The DAD is a methodology created by IBM Rational that can be seen as an expansion to the Scrum lifecycle in three aspects:
• Explicite phases of the project, recognizing that the delivery of agile project is iterative and also sequential;
• It includes requirements and architecture forecasting practices to the project start to increase the chance of the correct product construction, and contemplate delivery practices of the product in production;
• It includes more robust agile practices (AMBLER, 2012).
The formation of an effective agile team is a crucial point in the DAD and there are some indications that an effective Agile team was formed:
• He has the expertise to get the job done;
• They are as small as possible;
• There are people dedicated to the project;
• It has a unique Product Owner;
• It has a unique team leader (which is not the product owner);
• It has general analysts;
• May include experts, but in the direction of becoming generalists;
• They are self-organized into an appropriate framework for governance.
The more we deviate from this situation, the higher the project risk.
In the image below, we can see the life cycle DAD and its activities. Notice how are explicit project phases (Design, Construction and Transition).

In Disciplined Agile Delivery roles are divided into primary and additional roles.
Primary roles:
• Stakeholders;
• Team Leader;
• Product Owner;
• Team member Nimble;
• Architecture Owner.
• Additional roles:
• Expert in the field;
• Expert technical;
• …
Stakeholders are the people who affect or are affected by the success of the system.
The Product Owner, Scrum as in promoting the goals and vision of the product so that the team can make decisions. He owns the product backlog, defines the scope of a release and when the product is ready to be delivered and deployed.
The Team Leader is responsible for the success of the project and how the ScrumMaster in the Scrum framework facilitates cooperation between roles and functions, remove barriers and problems, protect the external interference team and ensure that the process is followed.
Members of Team Agile are the other members of the team. Also known as developers are generalists, collaborative and self-managed.
The Architecture Owner is responsible for the architecture of the system or subsystems in which the team is working as part of a team of Architecture Owners. He mentor and guides developers in architectural problem and is also a technical team leader.

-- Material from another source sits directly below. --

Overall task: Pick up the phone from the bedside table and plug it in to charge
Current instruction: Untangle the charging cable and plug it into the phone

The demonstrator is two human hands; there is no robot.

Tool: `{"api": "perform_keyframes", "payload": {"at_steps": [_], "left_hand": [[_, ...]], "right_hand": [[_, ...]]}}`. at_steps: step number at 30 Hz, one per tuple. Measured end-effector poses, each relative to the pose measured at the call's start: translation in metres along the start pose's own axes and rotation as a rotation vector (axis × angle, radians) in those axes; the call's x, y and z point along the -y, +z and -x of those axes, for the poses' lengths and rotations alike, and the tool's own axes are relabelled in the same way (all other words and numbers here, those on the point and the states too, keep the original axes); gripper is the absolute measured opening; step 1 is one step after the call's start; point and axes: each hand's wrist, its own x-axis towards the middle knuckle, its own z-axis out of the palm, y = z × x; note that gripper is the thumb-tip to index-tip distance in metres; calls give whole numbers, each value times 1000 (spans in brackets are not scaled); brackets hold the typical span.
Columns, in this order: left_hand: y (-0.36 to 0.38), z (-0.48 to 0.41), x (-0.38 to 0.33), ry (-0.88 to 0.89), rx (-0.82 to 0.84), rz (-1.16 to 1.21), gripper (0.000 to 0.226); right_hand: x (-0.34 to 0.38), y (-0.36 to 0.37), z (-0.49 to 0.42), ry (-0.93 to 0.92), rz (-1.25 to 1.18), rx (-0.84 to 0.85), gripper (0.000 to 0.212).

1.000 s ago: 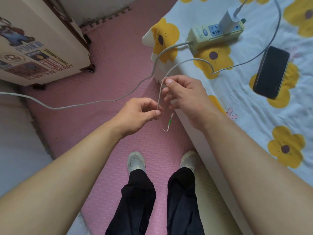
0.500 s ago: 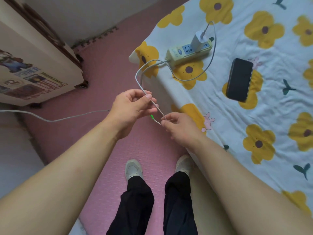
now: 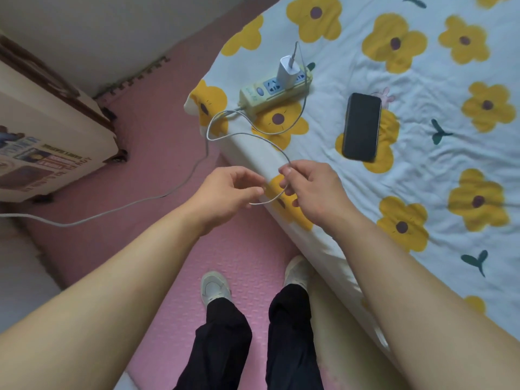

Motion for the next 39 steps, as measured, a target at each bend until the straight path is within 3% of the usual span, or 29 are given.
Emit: {"api": "perform_keyframes", "payload": {"at_steps": [8,15,22,29,34,39], "left_hand": [[40,-15,-14,93,148,-335,26],[74,-34,-31,160,135,-385,8],[103,-52,-56,63,70,77,12],[136,-73,-84,-23,-1,395,9],[155,-74,-100,-146,-21,619,5],[167,-62,-95,-301,27,735,7]], "right_hand": [[0,-42,-6,-30,-23,2,26],[-10,-72,-19,-61,-84,-9,23],[-30,-110,-31,41,-204,-49,20],[-60,-136,-34,336,-288,-35,19],[-70,-139,-30,587,-607,0,24],[-79,-136,-33,633,-927,-84,13]]}}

It has the final word on the architecture, but seeks a collaborative approach with your team.
As to additional roles, they are typically large team. The Expert in the Field knows details that are not always the end user domain or stakeholders. We can illustrate this role in the figure of an expert in finance charges. The Expert Technical features detailed areas of expertise, for example, create builds scripts or database. Independent testers are used by teams working regulatory standards or domains and complex technologies. The team may still need Integrators, responsible for the integration of complex subsystems and experts that can focus on issues such as security.